• [Exercise]
Print the first line of the material below and each line after it, exactly as written, ending with the line that contains "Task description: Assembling".
:: Data ::
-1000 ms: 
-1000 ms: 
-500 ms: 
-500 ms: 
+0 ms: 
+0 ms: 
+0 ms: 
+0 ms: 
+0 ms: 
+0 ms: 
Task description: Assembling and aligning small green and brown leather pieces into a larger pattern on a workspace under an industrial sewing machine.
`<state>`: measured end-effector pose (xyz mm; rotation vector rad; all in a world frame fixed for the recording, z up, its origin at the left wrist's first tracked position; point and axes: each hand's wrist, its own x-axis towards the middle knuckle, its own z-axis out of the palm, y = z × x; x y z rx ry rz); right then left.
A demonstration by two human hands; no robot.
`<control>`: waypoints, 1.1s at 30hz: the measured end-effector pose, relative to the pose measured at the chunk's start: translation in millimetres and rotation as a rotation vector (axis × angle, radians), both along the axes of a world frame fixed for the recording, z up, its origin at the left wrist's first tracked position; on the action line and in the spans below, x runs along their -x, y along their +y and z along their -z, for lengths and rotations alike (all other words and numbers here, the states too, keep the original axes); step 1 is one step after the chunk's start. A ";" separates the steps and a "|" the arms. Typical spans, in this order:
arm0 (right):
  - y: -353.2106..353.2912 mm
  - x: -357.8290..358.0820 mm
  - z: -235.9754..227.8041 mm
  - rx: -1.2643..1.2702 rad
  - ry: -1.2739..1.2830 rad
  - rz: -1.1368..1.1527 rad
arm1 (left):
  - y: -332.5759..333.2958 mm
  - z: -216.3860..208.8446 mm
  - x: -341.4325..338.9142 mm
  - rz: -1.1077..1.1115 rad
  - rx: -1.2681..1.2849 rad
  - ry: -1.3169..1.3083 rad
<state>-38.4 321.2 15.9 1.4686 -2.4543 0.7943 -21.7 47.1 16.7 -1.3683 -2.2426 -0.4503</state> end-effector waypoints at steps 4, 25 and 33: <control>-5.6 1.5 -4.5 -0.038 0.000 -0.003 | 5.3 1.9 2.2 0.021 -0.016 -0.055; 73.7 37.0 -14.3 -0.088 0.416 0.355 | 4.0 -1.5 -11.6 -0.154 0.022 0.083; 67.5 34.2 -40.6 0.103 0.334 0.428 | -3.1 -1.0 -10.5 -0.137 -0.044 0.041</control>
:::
• [Response box]
-1000 ms: 
-1000 ms: 
-500 ms: 
-500 ms: 
+0 ms: 
+0 ms: 
+0 ms: 
+0 ms: 
+0 ms: 
+0 ms: 
Task description: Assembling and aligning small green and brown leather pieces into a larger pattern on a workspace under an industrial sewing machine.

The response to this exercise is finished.